Segment Open

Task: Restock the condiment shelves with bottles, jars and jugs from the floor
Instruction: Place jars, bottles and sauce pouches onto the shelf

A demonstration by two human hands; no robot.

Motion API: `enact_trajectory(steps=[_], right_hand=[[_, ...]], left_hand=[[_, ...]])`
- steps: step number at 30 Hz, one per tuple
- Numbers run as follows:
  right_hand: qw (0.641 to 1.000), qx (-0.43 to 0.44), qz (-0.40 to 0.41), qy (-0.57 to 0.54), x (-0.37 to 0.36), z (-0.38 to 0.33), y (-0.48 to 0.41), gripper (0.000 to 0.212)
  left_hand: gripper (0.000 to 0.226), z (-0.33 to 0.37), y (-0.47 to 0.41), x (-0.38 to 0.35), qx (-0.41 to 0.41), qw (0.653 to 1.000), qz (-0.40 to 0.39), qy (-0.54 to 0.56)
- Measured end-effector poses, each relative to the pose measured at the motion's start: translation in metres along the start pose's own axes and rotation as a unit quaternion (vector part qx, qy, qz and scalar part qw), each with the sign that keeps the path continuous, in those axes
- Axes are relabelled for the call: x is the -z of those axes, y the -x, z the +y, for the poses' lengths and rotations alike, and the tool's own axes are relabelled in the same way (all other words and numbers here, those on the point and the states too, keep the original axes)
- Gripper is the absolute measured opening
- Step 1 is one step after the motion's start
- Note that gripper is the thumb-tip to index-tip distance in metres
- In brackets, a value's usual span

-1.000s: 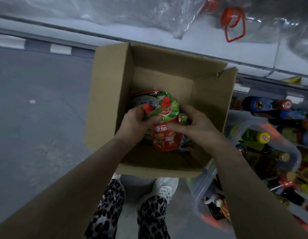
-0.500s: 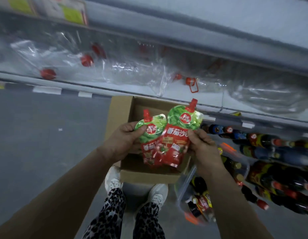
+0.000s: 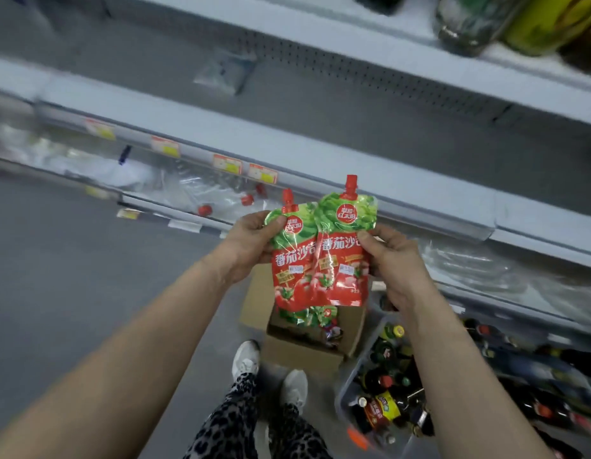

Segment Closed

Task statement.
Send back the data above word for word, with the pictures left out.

Exercise answer.
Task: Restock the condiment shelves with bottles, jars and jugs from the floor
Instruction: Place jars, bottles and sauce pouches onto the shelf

A demonstration by two human hands; no robot.

Motion API: `enact_trajectory(steps=[_], right_hand=[[_, ...]], left_hand=[[_, ...]])`
- steps: step number at 30 Hz, one per tuple
- Numbers run as follows:
  right_hand: qw (0.641 to 1.000), qx (-0.43 to 0.44), qz (-0.40 to 0.41), qy (-0.57 to 0.54), x (-0.37 to 0.36), z (-0.38 to 0.33), y (-0.48 to 0.41), gripper (0.000 to 0.212)
  left_hand: gripper (0.000 to 0.226), z (-0.33 to 0.37), y (-0.47 to 0.41), x (-0.38 to 0.35), qx (-0.41 to 0.41), qw (0.653 to 1.000), qz (-0.40 to 0.39), qy (-0.54 to 0.56)
- Measured end-effector poses, each relative to the pose measured at the motion's start: translation in metres along the start pose's own axes and rotation as a unit quaternion (vector part qx, qy, qz and scalar part qw), each with the sign that keeps the path continuous, in those axes
- Axes are relabelled for the call: x is the -z of those axes, y the -x, z the +y, for the poses' lengths and rotations alike, and the tool's own axes are relabelled in the same way (all other words and numbers here, those on the point and the states too, keep the original axes)
- Gripper is the absolute measured opening
- Step 1 is one step after the motion's start
- Note that gripper is the thumb-tip to index-tip distance in metres
- In brackets, a value's usual span

-1.000s: 
-0.500s: 
+0.000s: 

The answer has nothing more to it.